> [Exercise goal]
From the first line to the last, set down the material exactly and drop every picture.

==== Material provided

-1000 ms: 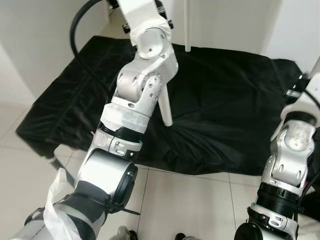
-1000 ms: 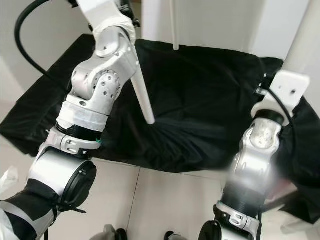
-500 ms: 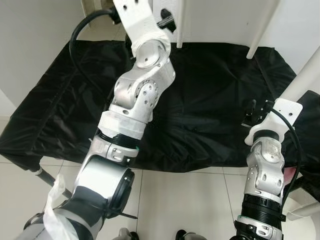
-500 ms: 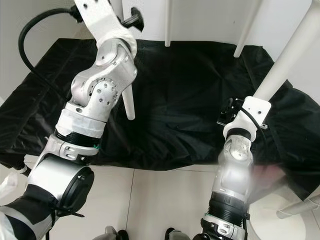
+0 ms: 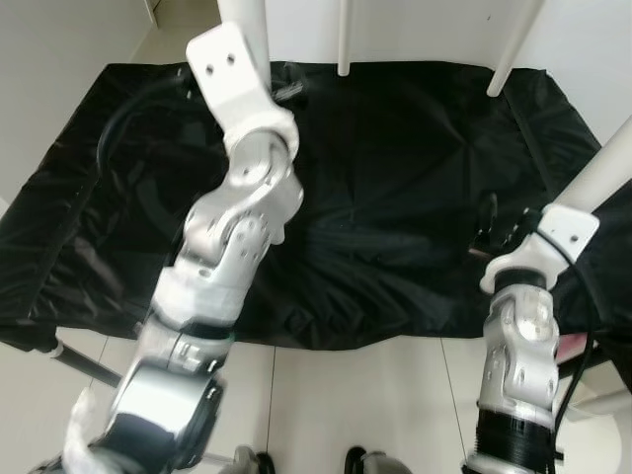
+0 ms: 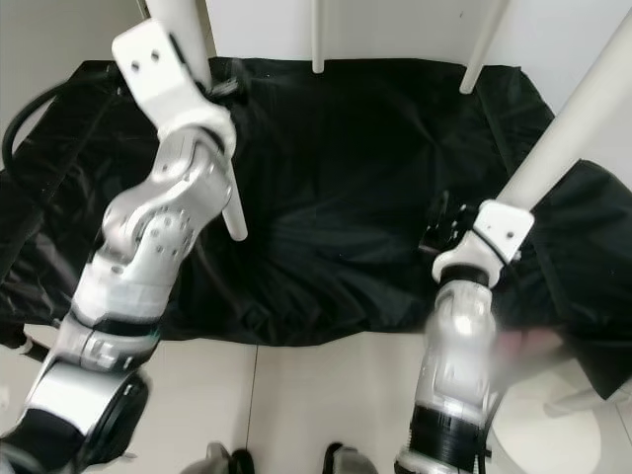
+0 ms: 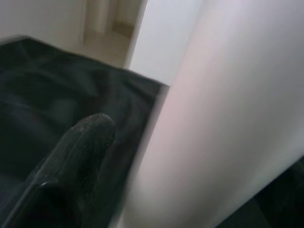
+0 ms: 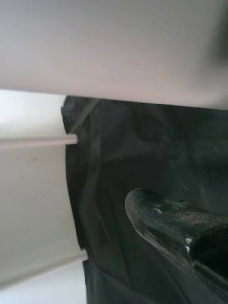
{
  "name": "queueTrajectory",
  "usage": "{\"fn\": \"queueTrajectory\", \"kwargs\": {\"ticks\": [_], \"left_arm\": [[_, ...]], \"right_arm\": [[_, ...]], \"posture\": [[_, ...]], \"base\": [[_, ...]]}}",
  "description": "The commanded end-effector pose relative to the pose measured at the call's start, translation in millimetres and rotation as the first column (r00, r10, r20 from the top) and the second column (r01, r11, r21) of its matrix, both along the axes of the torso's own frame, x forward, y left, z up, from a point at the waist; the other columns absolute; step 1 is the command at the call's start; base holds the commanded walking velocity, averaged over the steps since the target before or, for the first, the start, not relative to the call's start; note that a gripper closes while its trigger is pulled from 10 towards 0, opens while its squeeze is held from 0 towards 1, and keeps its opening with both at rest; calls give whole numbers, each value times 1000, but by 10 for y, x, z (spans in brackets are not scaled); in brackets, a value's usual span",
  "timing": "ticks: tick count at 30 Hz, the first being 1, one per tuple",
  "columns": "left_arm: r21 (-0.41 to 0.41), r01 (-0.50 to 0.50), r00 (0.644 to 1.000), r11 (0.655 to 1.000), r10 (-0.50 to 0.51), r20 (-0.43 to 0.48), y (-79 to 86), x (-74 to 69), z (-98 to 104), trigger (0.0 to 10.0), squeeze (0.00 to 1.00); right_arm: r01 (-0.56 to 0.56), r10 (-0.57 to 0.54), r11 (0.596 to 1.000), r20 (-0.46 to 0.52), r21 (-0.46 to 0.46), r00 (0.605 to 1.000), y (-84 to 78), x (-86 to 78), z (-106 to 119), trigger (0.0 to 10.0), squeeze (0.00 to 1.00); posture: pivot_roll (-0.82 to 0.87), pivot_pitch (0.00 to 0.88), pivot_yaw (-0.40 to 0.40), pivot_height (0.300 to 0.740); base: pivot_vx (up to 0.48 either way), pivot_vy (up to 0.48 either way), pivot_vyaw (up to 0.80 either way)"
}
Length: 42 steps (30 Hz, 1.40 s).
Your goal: Building children table
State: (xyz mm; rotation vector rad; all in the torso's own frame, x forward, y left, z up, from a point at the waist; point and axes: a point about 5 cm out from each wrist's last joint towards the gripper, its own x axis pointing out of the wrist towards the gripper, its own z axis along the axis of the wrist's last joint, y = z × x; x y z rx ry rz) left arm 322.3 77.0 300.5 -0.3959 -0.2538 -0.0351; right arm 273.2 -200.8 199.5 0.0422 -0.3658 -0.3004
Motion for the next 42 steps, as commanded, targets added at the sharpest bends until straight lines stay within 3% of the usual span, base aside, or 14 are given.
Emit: {"fn": "queueTrajectory", "kwargs": {"ticks": [1,12,17,21,33,42], "left_arm": [[218,454,856,864,-490,161,-215,-182,5,10000,0],[247,394,886,885,-437,153,-40,-324,-172,10000,0],[261,413,866,872,-465,182,-4,-448,-207,10000,0],[324,430,855,843,-495,153,72,-633,-467,10000,0],[379,436,865,816,-496,73,193,-716,-809,10000,0],[406,426,870,809,-490,63,237,-815,-957,10000,0]], "right_arm": [[-71,71,997,1,-9,997,133,-37,-37,10000,0],[-97,97,995,-11,-36,995,153,-75,-97,10000,0],[-85,85,995,-8,-44,996,137,-84,-105,10000,0],[-58,57,996,-25,-62,998,137,-195,-198,10000,0],[-46,43,996,-44,-80,998,126,-319,-296,10000,0],[-62,56,994,-68,-92,996,158,-390,-380,10000,0]], "posture": [[-25,143,28,740],[-17,137,19,740],[-14,136,17,740],[-11,130,28,740],[-19,129,40,740],[-22,125,38,740]], "base": [[0,0,0],[0,0,0],[0,0,0],[0,0,0],[0,0,0],[0,0,0]]}}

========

> [Written answer]
-1000 ms: 
-1000 ms: 
-500 ms: 
-500 ms: 
+0 ms: 
+0 ms: 
+0 ms: 
+0 ms: 
{
  "name": "queueTrajectory",
  "usage": "{\"fn\": \"queueTrajectory\", \"kwargs\": {\"ticks\": [_], \"left_arm\": [[_, ...]], \"right_arm\": [[_, ...]], \"posture\": [[_, ...]], \"base\": [[_, ...]]}}",
  "description": "The commanded end-effector pose relative to the pose measured at the call's start, translation in millimetres and rotation as the first column (r00, r10, r20 from the top) and the second column (r01, r11, r21) of its matrix, both along the axes of the torso's own frame, x forward, y left, z up, from a point at the waist; the other columns absolute; step 1 is the command at the call's start; base holds the commanded walking velocity, averaged over the steps since the target before or, for the first, the start, not relative to the call's start; note that a gripper closes while its trigger is pulled from 10 towards 0, opens while its squeeze is held from 0 towards 1, and keeps its opening with both at rest; calls give whole numbers, each value times 1000, but by 10 for y, x, z (spans in brackets are not scaled); in brackets, a value's usual span",
  "timing": "ticks: tick count at 30 Hz, the first being 1, one per tuple",
  "columns": "left_arm: r21 (-0.41 to 0.41), r01 (-0.50 to 0.50), r00 (0.644 to 1.000), r11 (0.655 to 1.000), r10 (-0.50 to 0.51), r20 (-0.43 to 0.48), y (-79 to 86), x (-74 to 69), z (-98 to 104), trigger (0.0 to 10.0), squeeze (0.00 to 1.00); right_arm: r01 (-0.56 to 0.56), r10 (-0.57 to 0.54), r11 (0.596 to 1.000), r20 (-0.46 to 0.52), r21 (-0.46 to 0.46), r00 (0.605 to 1.000), y (-84 to 78), x (-86 to 78), z (-106 to 119), trigger (0.0 to 10.0), squeeze (0.00 to 1.00); posture: pivot_roll (-0.82 to 0.87), pivot_pitch (0.00 to 0.88), pivot_yaw (-0.40 to 0.40), pivot_height (0.300 to 0.740); base: pivot_vx (up to 0.48 either way), pivot_vy (up to 0.48 either way), pivot_vyaw (up to 0.80 either way)"
}
Length: 42 steps (30 Hz, 1.40 s).
Your goal: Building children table
State: (xyz mm; rotation vector rad; all in the torso's own frame, x forward, y left, z up, from a point at the waist; point and axes: a point about 5 cm out from each wrist's last joint towards the gripper, its own x axis pointing out of the wrist towards the gripper, its own z axis along the axis of the wrist's last joint, y = z × x; x y z rx ry rz) left arm 322.3 77.0 300.5 -0.3959 -0.2538 -0.0351; right arm 273.2 -200.8 199.5 0.0422 -0.3658 -0.3004
Motion for the next 42 steps, as commanded, targets added at the sharpest bends until straight lines stay within 3% of the usual span, base aside, or 14 are given.
Emit: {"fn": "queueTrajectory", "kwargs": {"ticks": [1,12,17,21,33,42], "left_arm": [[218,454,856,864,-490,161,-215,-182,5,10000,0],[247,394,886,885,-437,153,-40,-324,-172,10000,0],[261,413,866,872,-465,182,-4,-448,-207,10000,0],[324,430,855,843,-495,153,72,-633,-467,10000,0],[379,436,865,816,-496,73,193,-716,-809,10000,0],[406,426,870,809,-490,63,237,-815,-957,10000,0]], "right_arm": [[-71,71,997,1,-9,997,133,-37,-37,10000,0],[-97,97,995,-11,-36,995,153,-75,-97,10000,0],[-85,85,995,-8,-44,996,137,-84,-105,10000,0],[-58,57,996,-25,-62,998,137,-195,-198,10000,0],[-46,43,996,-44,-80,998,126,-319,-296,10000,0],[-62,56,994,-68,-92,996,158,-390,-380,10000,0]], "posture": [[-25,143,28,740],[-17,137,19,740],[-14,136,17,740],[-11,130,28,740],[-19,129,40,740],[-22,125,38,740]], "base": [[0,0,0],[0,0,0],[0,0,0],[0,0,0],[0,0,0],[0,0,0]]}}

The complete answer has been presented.